本発明に係る融合タンパク質としては、さらに、N末及び/又はC末に、精製や検出のためのフラグタグ、TALE-核酸塩基変換酵素を細胞核へ移行するための核局在化シグナル(NLS)等を含んでいてもよく、これらは、上記のようにTALEのN末ドメインに含まれていても、融合タンパク質のN末及び/又はC末に付加されていてもよい。
本発明に係るCRISPR-Cas9システムは、ヌクレアーゼ活性の一部又は全部を喪失したCas9タンパク質及びそのガイドRNAを含む。
本発明に係るCRISPR-Cas9システムにおいて、Cas9タンパク質としては、ヌクレアーゼ活性の一部を喪失しているCas9タンパク質(本明細書では「nCas9」という)、又はヌクレアーゼ活性の全部を喪失しているCas9タンパク質(本明細書では「dCas9」という)であることが必要である。すなわち、Cas9タンパク質は、典型的には、標的鎖の切断に関与するドメイン(RuvCドメイン)及び非標的鎖の切断に関与するドメイン(HNHドメイン)を含むが、本発明に係るCas9タンパク質としては、変異の導入等により、少なくとも一方のドメインのヌクレアーゼ活性が喪失していることが必要である。
本発明に係るCRISPR-Cas9システムにおいて、ガイドRNAは、標的となるDNA上の配列(ガイドRNA標的配列)に相補的な塩基配列(以下、場合により「標的化塩基配列」という)を含むcrRNA(CRISPR RNA)と、tracrRNA(trans-activating crRNA)と、の組み合わせである。前記crRNAは、さらに、tracrRNAと相互作用(ハイブリダイズ)が可能な塩基配列を3’側に含む。一方、tracrRNAは、crRNAの一部の塩基配列と相互作用(ハイブリダイズ)が可能な塩基配列を5’側に含むため、前記ガイドRNAは、これら塩基配列の相互作用により、Cas9タンパク質と相互作用する二重鎖RNAを形成する。このため、前記ガイドRNAが、前記標的DNAのガイドRNA標的配列を認識して結合し、当該ガイドRNAと複合体を形成するCas9タンパク質を当該標的DNAに誘導し、誘導されたCas9タンパク質が、そのヘリカーゼ活性によって、当該標的DNAの標的部位において一本鎖DNAを露出する。

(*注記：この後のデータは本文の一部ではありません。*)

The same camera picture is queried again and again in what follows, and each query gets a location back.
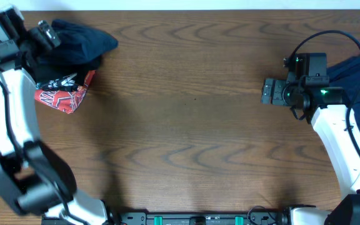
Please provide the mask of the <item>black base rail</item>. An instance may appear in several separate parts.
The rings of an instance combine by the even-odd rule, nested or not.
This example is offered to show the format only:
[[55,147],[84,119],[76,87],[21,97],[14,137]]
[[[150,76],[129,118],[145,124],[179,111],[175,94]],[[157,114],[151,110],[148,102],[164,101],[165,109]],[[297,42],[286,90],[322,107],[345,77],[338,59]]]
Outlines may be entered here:
[[283,225],[291,224],[282,212],[252,210],[236,214],[186,214],[124,212],[121,224],[127,225]]

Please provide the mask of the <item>dark blue denim shorts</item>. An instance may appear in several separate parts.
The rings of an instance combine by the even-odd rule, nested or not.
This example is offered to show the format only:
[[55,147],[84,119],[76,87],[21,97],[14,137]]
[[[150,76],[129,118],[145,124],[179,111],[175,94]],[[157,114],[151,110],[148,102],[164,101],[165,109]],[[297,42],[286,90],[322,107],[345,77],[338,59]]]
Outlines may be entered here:
[[39,58],[43,64],[87,64],[118,47],[118,40],[114,36],[90,26],[55,19],[52,28],[61,43]]

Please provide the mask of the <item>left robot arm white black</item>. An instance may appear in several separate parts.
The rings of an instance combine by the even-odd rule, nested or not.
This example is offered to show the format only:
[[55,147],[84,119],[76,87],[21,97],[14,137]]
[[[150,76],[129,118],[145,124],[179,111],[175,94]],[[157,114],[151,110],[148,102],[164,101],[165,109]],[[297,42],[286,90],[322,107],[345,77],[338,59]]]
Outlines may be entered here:
[[27,30],[12,12],[0,14],[0,196],[18,215],[109,224],[105,204],[80,191],[71,168],[41,141],[34,69],[58,44],[47,22]]

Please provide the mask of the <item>folded black garment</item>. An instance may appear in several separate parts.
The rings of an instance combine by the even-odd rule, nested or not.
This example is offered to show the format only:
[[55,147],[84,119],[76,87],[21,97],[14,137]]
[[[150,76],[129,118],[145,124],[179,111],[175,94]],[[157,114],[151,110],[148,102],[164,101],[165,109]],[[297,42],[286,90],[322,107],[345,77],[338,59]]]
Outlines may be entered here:
[[87,75],[97,70],[101,65],[99,56],[85,64],[53,65],[42,64],[34,70],[34,80],[37,89],[43,91],[75,91],[83,86]]

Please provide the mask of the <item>red black printed garment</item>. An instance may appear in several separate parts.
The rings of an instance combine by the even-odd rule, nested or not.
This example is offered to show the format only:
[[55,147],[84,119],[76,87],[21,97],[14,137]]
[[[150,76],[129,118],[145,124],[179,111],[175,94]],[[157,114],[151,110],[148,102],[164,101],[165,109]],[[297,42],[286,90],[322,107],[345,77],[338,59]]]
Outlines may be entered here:
[[84,84],[79,86],[75,91],[42,91],[38,89],[36,90],[34,98],[40,103],[58,109],[66,114],[71,114],[79,107],[85,98],[95,73],[96,71],[89,71],[84,78]]

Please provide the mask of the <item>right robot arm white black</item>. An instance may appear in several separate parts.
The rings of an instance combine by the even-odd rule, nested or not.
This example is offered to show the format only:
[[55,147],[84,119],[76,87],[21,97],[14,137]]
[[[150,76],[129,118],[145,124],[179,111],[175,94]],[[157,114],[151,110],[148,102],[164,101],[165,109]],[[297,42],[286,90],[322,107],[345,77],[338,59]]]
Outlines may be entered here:
[[303,111],[320,137],[339,183],[341,202],[332,211],[312,206],[293,206],[282,216],[282,224],[360,224],[360,131],[348,97],[341,87],[309,85],[306,79],[266,79],[263,104],[287,106]]

本発明においては、目的とするDNA編集の対象となる標的部位を含むDNAを「標的DNA」という。本発明に係る標的DNAは二本鎖DNAであり、上記の融合タンパク質及びCRISPR-Cas9システムとの対応を示すために、便宜的に、少なくとも一方の鎖が、5’側から順に、TALE認識配列又はその相補配列、スペーサー1、前記標的部位、PAM配列、を含む構造であるものとする。5’側にTALE認識配列の相補配列を含むとは、当該鎖の相補鎖が、TALE認識配列を含むことを示す。すなわち、TALE認識配列は、前記標的部位と同じ鎖上に設定しても、その相補鎖上に設定してもよい。また、当該鎖の相補鎖が、前記標的部位の相補塩基を含むように、ガイドRNA標的配列を含むものとする。本発明に係る標的DNAの構成の一例を下記の図2に示すが、これに限定されるものではない。

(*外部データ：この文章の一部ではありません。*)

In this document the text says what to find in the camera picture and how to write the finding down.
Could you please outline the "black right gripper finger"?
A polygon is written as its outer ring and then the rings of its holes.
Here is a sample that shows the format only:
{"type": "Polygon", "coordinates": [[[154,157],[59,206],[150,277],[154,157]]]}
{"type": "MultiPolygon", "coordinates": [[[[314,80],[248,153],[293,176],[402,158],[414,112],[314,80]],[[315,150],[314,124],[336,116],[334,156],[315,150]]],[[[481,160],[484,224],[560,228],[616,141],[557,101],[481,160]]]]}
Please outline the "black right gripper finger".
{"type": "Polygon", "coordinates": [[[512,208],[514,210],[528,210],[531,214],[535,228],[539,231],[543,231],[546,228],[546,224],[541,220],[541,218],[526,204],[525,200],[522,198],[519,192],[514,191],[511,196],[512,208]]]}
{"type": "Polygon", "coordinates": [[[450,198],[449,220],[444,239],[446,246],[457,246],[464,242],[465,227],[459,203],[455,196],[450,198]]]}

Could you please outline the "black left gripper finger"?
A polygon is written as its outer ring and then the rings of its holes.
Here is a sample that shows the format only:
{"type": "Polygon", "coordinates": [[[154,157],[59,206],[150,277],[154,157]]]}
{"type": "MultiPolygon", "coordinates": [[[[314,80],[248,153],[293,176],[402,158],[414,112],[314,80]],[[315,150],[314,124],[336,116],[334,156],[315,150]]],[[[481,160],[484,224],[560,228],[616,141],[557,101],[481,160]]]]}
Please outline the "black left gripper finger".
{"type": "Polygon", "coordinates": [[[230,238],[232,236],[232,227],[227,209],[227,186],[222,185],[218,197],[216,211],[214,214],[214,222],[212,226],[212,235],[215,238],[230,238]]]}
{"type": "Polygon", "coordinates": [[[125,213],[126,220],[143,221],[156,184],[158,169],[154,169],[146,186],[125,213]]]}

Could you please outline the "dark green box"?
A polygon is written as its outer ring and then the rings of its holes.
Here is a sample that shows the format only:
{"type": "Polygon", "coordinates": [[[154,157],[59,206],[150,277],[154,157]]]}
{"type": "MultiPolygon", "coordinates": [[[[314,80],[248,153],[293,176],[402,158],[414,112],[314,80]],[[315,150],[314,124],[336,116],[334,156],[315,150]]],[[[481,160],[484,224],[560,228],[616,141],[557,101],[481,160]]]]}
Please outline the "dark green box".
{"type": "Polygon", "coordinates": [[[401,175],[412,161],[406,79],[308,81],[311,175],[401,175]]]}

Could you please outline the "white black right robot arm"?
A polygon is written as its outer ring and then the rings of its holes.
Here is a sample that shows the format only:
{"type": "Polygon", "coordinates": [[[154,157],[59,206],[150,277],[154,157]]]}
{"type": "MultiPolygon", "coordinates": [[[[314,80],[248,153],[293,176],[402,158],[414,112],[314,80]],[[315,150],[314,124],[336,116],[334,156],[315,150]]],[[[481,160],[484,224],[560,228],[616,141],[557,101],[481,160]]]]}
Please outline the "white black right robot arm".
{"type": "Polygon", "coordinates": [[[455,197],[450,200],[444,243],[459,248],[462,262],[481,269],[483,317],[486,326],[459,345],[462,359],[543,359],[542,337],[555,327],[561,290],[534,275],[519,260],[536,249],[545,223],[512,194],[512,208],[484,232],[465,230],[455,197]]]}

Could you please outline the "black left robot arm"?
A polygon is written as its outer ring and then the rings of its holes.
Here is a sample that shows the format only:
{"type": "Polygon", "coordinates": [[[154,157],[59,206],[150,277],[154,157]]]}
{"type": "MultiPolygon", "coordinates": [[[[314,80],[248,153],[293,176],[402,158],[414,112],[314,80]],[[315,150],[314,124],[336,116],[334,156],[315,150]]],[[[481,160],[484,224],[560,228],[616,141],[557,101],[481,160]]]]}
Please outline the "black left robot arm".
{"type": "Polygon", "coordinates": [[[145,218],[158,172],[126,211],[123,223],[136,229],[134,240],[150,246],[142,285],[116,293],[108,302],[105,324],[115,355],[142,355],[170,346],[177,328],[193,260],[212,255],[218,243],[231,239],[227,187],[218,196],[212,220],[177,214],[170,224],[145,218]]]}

本発明の標的DNA編集方法では、前記融合タンパク質及び前記CRISPR-Cas9システムを、前記標的DNAに接触させ、前記融合タンパク質の核酸塩基変換酵素活性により、前記標的DNAの標的部位の塩基を編集する。
本発明の標的DNAが編集された細胞の製造方法は、
標的DNAが編集された細胞を製造する方法であり、
(1)TALE及び核酸塩基変換酵素を含む融合タンパク質、並びに、
(2)ヌクレアーゼ活性の一部又は全部を喪失したCas9タンパク質及びそのガイドRNAを含むCRISPR-Cas9システム
を、細胞に導入又は細胞内で発現させて標的DNAに接触させ、前記融合タンパク質の核酸塩基変換酵素活性により前記標的DNAの標的部位の塩基を編集する工程を含み、
前記融合タンパク質におけるTALEが認識するTALE認識配列又はその相補配列は、前記標的部位の5’側に7~31bpの鎖長のスペーサー1を介して存在し、かつ、
前記CRISPR-Cas9システムにおけるガイドRNAが認識するガイドRNA標的配列は、前記標的部位の相補塩基を含むように存在する、
方法である。
また、本発明は、上記本発明の標的DNA編集方法、本発明の標的DNAが編集された細胞の製造方法、又は上記本発明の非ヒト個体の作製方法に用いるための、
(1)TALE及び核酸塩基変換酵素を含む融合タンパク質、並びに、
(2)ヌクレアーゼ活性の一部又は全部を喪失したCas9タンパク質及びそのガイドRNAを含むCRISPR-Cas9システム
を含む、DNA編集システムを提供する。
(a)TALEをコードするポリヌクレオチドの挿入部位と前記融合タンパク質のTALE以外をコードするポリヌクレオチドを含むベクター、並びに、
(b)ヌクレアーゼ活性の一部又は全部を喪失したCas9タンパク質をコードするポリヌクレオチド、又は、該ポリヌクレオチドを含むベクター、
(c)前記Cas9タンパク質のガイドRNAをコードするポリヌクレオチド、又は、該ポリヌクレオチドを含むベクター若しくは該ポリヌクレオチドの挿入部位を含むベクター、
を含む、DNA編集システムを提供する。なお、(a)~(c)の各ベクターは、それぞれ、各ポリヌクレオチドを発現可能にする発現ユニットを含むものである。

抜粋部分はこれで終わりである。